| WHAT TO DO |
Drop the images. Copy every line below character for character.

| PROVIDED RECORDS |
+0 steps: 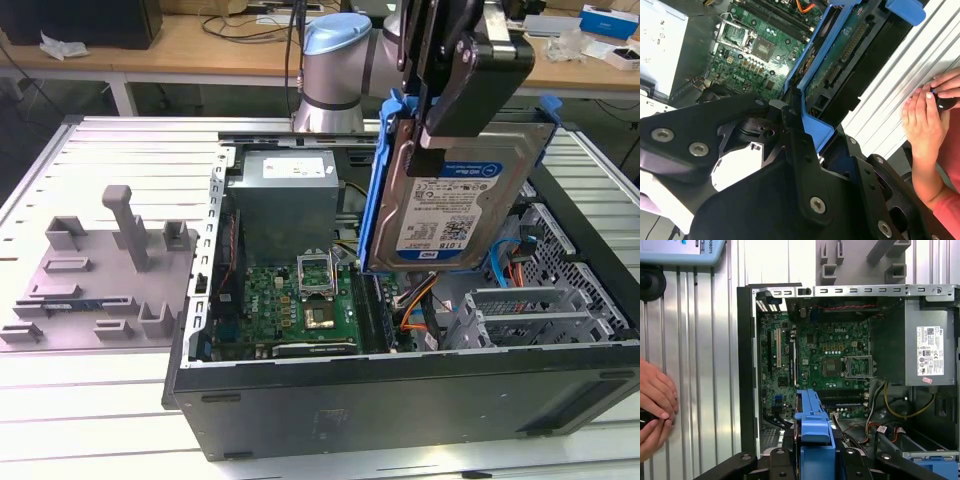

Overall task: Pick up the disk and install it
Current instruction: 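Insert the disk into the insertion slot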

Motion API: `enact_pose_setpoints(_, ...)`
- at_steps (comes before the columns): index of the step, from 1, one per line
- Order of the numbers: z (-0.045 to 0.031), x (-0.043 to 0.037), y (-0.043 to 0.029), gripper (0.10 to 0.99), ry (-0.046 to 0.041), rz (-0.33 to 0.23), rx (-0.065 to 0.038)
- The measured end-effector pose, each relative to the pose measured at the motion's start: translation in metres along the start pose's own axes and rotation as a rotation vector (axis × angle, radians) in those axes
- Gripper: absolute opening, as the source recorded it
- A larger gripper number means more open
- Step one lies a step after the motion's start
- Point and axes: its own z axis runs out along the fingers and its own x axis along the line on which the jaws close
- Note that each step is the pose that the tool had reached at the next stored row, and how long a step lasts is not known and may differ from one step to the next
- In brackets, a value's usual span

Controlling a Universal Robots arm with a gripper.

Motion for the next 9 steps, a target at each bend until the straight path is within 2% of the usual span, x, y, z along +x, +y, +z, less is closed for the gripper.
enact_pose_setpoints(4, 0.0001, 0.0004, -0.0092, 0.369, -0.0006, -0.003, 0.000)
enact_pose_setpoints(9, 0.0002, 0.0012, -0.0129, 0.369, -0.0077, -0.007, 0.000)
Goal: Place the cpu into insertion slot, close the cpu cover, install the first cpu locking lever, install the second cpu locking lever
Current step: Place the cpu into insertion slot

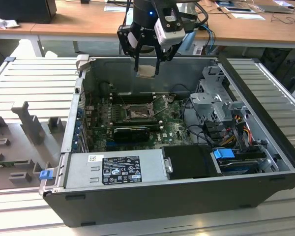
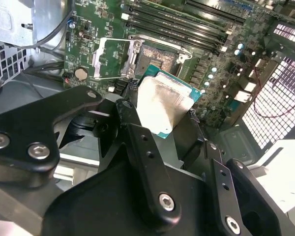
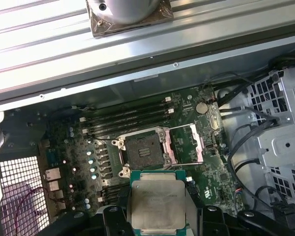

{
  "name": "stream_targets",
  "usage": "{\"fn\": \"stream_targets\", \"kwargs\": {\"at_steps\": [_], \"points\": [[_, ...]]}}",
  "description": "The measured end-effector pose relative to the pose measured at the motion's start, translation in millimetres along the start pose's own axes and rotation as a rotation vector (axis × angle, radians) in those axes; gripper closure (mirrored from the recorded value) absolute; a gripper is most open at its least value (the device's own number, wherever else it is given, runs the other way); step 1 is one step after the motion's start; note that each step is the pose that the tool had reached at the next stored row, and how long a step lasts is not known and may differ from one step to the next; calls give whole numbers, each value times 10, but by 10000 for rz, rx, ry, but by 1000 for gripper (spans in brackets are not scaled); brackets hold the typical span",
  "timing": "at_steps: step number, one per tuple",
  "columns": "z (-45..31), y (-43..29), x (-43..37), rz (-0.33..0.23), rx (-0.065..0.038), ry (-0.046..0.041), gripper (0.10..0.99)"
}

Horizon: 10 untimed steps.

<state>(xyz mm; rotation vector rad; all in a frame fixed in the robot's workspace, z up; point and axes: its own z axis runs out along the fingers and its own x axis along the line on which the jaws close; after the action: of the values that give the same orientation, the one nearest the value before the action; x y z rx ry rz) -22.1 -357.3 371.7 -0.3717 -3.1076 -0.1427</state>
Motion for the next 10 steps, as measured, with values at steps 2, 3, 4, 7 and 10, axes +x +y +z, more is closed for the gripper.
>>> {"fn": "stream_targets", "kwargs": {"at_steps": [2, 3, 4, 7, 10], "points": [[0, 0, 0, 53, -1, -4, 557], [0, 0, 0, 77, -2, -7, 557], [0, 0, 0, 94, -2, -8, 557], [0, 0, 0, 152, -3, -14, 557], [0, 0, 0, 188, -4, -17, 557]]}}
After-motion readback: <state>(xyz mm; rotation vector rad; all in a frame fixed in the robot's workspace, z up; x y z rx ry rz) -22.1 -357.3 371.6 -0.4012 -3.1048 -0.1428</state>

| COMPLETED TASK |
+0 steps: 

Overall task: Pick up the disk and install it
Current instruction: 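Insert the disk into the insertion slot
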
Motion API: `enact_pose_setpoints(_, ...)`
- at_steps (comes before the columns): index of the step, from 1, one per line
- Order of the numbers: z (-0.045 to 0.031), x (-0.043 to 0.037), y (-0.043 to 0.029), gripper (0.10 to 0.99), ry (-0.046 to 0.041), rz (-0.33 to 0.23), rx (-0.065 to 0.038)
- The measured end-effector pose, each relative to the pose measured at the motion's start: translation in metres along the start pose's own axes and rotation as a rotation vector (axis × angle, radians) in those axes
- Gripper: absolute opening, as the source recorded it
- A larger gripper number means more open
- Step one lies a step after the motion's start
- Point and axes: its own z axis runs out along the fingers and its own x axis along the line on which the jaws close
- Note that each step is the pose that the tool had reached at the next stored row, and how long a step lasts is not known and may differ from one step to the next
- In brackets, a value's usual span

Controlling a Universal Robots arm with a gripper.

Motion for the next 9 steps, a target at each bend until the straight path is within 2% of the usual span, x, y, z along +x, +y, +z, less is closed for the gripper.
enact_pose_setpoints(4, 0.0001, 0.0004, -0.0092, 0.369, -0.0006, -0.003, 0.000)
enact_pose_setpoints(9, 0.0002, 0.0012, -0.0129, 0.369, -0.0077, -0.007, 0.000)
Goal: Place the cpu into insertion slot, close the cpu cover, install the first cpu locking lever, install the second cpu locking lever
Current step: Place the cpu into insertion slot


{
  "name": "stream_targets",
  "usage": "{\"fn\": \"stream_targets\", \"kwargs\": {\"at_steps\": [_], \"points\": [[_, ...]]}}",
  "description": "The measured end-effector pose relative to the pose measured at the motion's start, translation in millimetres along the start pose's own axes and rotation as a rotation vector (axis × angle, radians) in those axes; gripper closure (mirrored from the recorded value) absolute; a gripper is most open at its least value (the device's own number, wherever else it is given, runs the other way); step 1 is one step after the motion's start; note that each step is the pose that the tool had reached at the next stored row, and how long a step lasts is not known and may differ from one step to the next; calls give whole numbers, each value times 10, but by 10000 for rz, rx, ry, but by 1000 for gripper (spans in brackets are not scaled); brackets hold the typical span",
  "timing": "at_steps: step number, one per tuple",
  "columns": "z (-45..31), y (-43..29), x (-43..37), rz (-0.33..0.23), rx (-0.065..0.038), ry (-0.046..0.041), gripper (0.10..0.99)"
}

Horizon: 10 untimed steps.

<state>(xyz mm; rotation vector rad; all in a frame fixed in the robot's workspace, z up; point and axes: its own z axis runs out along the fingers and its own x axis along the line on which the jaws close; after the action: of the values that give the same orientation, the one nearest the value before the action; x y z rx ry rz) -22.1 -357.3 371.7 -0.3717 -3.1076 -0.1427</state>
Motion for the next 10 steps, as measured, with values at steps 2, 3, 4, 7 and 10, axes +x +y +z, more is closed for the gripper.
>>> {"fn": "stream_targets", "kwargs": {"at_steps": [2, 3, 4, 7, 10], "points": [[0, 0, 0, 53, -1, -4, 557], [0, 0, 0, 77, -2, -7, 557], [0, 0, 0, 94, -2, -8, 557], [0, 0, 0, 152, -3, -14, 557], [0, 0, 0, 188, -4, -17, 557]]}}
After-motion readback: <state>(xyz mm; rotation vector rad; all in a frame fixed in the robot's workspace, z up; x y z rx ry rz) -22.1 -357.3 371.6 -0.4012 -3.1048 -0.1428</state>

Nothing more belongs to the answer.